┌─ GIVEN INFORMATION

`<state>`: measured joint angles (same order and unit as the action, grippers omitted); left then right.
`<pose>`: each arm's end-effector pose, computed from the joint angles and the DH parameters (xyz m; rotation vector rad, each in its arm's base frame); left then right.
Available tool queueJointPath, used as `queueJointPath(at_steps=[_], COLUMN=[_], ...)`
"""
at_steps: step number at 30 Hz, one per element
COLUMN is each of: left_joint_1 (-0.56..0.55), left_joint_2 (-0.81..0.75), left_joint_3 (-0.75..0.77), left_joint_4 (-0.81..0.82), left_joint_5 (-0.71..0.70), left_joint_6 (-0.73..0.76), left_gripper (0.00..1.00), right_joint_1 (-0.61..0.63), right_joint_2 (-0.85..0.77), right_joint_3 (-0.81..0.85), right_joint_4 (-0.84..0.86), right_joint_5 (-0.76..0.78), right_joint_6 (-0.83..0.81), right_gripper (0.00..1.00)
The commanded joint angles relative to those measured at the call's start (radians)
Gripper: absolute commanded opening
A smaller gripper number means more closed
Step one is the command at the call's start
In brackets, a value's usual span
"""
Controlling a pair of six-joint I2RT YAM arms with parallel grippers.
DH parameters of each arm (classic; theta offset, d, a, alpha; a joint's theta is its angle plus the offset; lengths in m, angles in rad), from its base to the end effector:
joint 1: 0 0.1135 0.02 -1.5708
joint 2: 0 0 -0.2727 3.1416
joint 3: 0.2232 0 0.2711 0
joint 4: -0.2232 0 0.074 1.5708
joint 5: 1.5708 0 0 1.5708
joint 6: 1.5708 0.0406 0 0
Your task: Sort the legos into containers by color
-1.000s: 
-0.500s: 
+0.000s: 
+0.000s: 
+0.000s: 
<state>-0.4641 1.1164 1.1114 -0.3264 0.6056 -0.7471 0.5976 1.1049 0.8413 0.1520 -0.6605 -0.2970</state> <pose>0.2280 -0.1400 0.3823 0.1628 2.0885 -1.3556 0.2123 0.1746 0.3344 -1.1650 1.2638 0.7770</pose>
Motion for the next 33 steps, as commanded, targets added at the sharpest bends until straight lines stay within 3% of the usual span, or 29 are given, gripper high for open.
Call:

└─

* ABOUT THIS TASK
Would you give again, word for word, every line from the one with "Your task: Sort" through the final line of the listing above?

* RESPONSE AREA
Your task: Sort the legos into containers by color
-1.000s: 
-0.500s: 
+0.000s: 
+0.000s: 
+0.000s: 
<state>-0.4641 1.1164 1.1114 -0.3264 0.6056 -0.7471 0.5976 1.1049 0.8413 0.1520 -0.6605 -0.2970</state> <pose>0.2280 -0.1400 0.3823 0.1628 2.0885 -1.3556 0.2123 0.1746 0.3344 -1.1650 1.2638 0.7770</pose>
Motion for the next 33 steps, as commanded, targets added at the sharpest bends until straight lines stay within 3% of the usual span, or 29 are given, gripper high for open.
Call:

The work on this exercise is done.